Governor Bill Lee signed SB 2326 into law, requiring Tennessee homeowners associations to maintain a blanket fidelity bond covering board members, officers, and anyone with access to association funds. The law is a direct response to a string of theft and embezzlement cases that left homeowners on the hook when board members or managers raided reserves. Lawmakers framed it as a baseline financial protection — if someone steals from the association, the bond is supposed to make the community whole instead of forcing a special assessment.

Realtor.com — Homeowners Gain Protection From HOA Fraud Under New Tennessee Law

Our take: This is one of those rare HOA stories where the news is broadly good for homeowners — but the work doesn't end the day the law takes effect. Without legal intervention, the first move for a homeowner in any state is to confirm whether your association already carries a fidelity bond and, if so, what the policy limit is. Associations holding millions in reserves and operating accounts sometimes carry token bonds that wouldn't cover a serious loss. Ask the board, in writing, for a copy of the bond declarations page. If they push back or stall, request it formally through whatever records-inspection process your governing documents and state statute allow.

Signs this may need a lawyer's eye: the board refuses to produce the bond, can't account for where reserve funds are sitting, or insists you have no right to ask. Add to that any pattern of unexplained vendor payments, sole-signature checks, or financial reports that "aren't ready yet" for months on end. When the basic financial transparency obligations start breaking down, you're often looking at a fiduciary duty problem rather than a paperwork problem.

Denver HOA Says Its Property Manager Drained $55K and Left It Broke

Speaking of why fidelity bonds exist: the 29th Drive Row Homes Community Association in Denver's Central Park neighborhood has sued its former property manager, Brett Hardt, and his company Avenue One Properties, alleging he diverted roughly $55,000 in association funds and left the community without enough money to cover basic operations. The lawsuit lays out a familiar pattern — a small community, a trusted manager, limited board oversight, and a slow-motion realization that the numbers didn't add up.

BusinessDen — Denver HOA says its property manager stole $55K, left it broke

Our take: If you had no legal team involved and just wanted to protect yourself as an individual homeowner, the practical move is to make sure the board is actually monitoring the management company — not the other way around. The board has a fiduciary obligation to oversee its vendors, and "we trusted the manager" generally doesn't excuse that duty. Ask, in writing, for the most recent bank reconciliations, the reserve account statements, and the list of vendor payments above a threshold (say, $1,000). A healthy board produces those without drama. A board that gives you the runaround, sends you to the management company, and then never circles back — that's worth paying attention to.

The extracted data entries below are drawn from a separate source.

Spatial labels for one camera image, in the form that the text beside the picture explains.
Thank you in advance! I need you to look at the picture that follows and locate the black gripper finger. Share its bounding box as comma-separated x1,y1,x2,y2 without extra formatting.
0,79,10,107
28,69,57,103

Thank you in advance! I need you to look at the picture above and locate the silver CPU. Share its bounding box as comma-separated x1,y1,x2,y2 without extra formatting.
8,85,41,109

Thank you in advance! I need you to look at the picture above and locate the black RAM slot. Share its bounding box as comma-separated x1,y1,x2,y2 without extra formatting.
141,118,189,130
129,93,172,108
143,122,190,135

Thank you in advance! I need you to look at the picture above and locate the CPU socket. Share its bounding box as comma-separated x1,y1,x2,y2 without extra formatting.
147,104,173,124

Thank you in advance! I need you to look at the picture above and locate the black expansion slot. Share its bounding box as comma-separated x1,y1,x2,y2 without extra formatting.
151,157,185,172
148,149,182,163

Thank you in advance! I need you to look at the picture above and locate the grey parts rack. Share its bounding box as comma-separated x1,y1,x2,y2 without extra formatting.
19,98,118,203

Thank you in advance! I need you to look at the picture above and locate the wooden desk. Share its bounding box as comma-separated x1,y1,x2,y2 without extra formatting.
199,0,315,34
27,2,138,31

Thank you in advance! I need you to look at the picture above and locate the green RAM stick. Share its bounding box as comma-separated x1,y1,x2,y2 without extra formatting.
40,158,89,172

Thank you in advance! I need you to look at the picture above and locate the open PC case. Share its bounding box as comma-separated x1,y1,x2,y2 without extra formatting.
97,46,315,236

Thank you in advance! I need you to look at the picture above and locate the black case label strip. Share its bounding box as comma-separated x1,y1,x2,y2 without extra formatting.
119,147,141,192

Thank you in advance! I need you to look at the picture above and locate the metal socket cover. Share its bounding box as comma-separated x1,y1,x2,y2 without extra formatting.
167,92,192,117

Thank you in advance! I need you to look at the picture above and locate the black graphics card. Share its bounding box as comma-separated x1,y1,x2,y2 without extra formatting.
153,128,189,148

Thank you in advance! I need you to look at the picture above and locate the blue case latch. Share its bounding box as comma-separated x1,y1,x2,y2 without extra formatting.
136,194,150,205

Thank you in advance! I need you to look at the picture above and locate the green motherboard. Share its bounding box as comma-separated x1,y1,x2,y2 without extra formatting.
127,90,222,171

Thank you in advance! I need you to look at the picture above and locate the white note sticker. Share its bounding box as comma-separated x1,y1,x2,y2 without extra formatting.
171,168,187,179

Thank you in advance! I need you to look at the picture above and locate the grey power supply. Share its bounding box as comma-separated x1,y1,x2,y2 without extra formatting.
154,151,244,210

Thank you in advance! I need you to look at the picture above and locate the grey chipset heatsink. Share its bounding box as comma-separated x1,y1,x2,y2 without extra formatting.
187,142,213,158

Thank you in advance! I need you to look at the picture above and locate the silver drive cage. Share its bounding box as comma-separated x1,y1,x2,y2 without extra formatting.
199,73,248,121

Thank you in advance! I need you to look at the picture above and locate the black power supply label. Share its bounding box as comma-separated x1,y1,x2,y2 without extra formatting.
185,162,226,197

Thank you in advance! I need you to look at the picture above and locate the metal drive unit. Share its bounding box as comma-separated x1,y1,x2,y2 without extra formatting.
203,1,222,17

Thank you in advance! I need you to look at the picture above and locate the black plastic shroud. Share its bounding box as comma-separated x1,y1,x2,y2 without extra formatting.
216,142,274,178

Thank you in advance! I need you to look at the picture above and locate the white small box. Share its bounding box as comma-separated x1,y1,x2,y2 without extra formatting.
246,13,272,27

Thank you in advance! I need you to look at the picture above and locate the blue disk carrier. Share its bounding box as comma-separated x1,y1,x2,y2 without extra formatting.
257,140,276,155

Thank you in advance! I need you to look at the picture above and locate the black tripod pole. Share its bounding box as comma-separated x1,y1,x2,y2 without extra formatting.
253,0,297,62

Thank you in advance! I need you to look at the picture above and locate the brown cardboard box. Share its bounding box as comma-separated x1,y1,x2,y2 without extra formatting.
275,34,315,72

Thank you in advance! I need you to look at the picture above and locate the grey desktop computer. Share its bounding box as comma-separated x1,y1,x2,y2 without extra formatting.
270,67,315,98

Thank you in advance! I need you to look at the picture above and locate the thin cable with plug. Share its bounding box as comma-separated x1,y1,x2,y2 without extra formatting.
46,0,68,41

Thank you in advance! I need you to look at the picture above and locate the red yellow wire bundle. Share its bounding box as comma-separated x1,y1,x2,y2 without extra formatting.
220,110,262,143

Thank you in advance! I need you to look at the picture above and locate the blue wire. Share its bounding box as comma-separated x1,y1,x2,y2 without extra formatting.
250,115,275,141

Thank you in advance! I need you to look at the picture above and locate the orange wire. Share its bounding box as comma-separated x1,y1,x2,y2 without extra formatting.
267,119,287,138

When self-help has run its course: you've requested basic financial documents through the proper channel, you've followed up, and you're either getting silence or vague reassurances. At that point, the issue isn't really the manager — it's whether the association is meeting its obligations to the membership. That's where a closer look at the governing documents, with professional guidance, tends to make sense.

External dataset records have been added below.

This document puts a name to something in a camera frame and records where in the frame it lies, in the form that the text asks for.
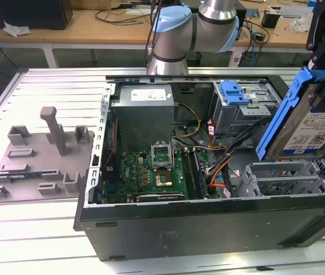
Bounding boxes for small black box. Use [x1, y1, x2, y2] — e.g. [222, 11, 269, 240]
[261, 10, 281, 29]

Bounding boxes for thin RAM stick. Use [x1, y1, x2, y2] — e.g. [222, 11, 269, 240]
[7, 171, 41, 179]

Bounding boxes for blue plastic cage latch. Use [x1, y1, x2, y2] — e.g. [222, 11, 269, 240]
[220, 81, 250, 106]

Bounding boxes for CPU socket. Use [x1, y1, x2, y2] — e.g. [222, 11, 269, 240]
[154, 171, 177, 188]

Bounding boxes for black cable bundle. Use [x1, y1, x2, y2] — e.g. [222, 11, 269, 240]
[205, 120, 269, 198]

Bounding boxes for hard disk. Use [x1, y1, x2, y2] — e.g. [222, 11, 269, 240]
[255, 66, 325, 161]

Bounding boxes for black RAM slot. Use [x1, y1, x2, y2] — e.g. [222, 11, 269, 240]
[182, 148, 197, 200]
[194, 148, 209, 199]
[190, 148, 205, 199]
[186, 148, 201, 200]

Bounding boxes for clear plastic bag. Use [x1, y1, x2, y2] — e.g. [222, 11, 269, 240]
[291, 13, 314, 33]

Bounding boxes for metal drive cage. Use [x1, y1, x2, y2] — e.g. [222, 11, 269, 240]
[210, 81, 283, 137]

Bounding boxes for metal socket cover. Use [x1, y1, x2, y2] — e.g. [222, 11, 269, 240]
[150, 142, 175, 170]

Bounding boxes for grey flat box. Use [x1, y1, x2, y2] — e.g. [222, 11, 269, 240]
[280, 5, 314, 19]

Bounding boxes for black graphics card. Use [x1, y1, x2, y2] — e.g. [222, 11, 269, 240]
[135, 192, 186, 203]

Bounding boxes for metal disk bay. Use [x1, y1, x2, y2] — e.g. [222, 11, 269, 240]
[235, 159, 325, 198]

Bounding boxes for white crumpled plastic bag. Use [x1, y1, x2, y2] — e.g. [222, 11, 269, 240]
[3, 20, 33, 37]

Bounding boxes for large black computer tower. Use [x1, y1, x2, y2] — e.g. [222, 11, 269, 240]
[0, 0, 73, 31]

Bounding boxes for black open PC case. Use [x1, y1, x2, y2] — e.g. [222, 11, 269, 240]
[73, 73, 325, 262]

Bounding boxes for wooden desk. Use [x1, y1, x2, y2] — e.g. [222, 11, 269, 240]
[0, 0, 325, 55]

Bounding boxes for black square box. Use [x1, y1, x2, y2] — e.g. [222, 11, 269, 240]
[236, 7, 248, 41]

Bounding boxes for grey power supply unit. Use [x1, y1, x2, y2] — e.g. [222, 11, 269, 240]
[110, 85, 176, 151]

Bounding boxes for black cable silver plug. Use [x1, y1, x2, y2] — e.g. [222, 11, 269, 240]
[146, 0, 163, 56]

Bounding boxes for orange data wire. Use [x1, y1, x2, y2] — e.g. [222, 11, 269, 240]
[206, 159, 232, 190]

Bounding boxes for grey plastic parts rack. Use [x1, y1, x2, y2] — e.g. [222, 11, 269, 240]
[0, 106, 96, 205]

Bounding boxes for yellow black power cable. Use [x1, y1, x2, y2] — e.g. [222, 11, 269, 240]
[173, 103, 202, 138]

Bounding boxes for wire locking lever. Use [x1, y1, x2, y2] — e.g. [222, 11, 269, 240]
[170, 139, 178, 170]

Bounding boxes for green motherboard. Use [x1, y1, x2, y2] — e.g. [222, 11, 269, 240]
[97, 148, 219, 205]

Three New North Carolina Bills Could Reshape How HOAs Operate

The 2026 short session of the North Carolina General Assembly has produced HB 1212, HB 1174, and SB 1051, all aimed at community associations. The bills touch on a range of issues — board governance, enforcement procedures, owner records access, and limits on certain types of restrictions. None has been signed yet, and there's plenty of room for them to change in committee, but together they signal that NC is joining the broader national trend of legislative scrutiny on HOAs.

Ward and Smith — North Carolina Legislative Update: Three New Bills That Could Impact HOAs

Our take: Pending legislation is worth tracking even before it passes, because it tells you where the friction is — what homeowners have been complaining loudly enough about to make it onto a legislator's radar. If you're in a community where the board is leaning on a rule that's about to be limited or eliminated by statute, the smart play isn't to wait for the law to pass; it's to start documenting now. Build the timeline, save the notices, and keep your tone clinical in any correspondence. The paper trail that exists when a new law takes effect tends to be far more useful than the one assembled in a panic afterward.

When to consider professional guidance: if a board is doubling down on aggressive enforcement of a rule that's clearly on the legislative chopping block, or if you suspect the association is pushing through amendments to lock in restrictions before reform passes. Both situations may warrant a closer look at process and authority.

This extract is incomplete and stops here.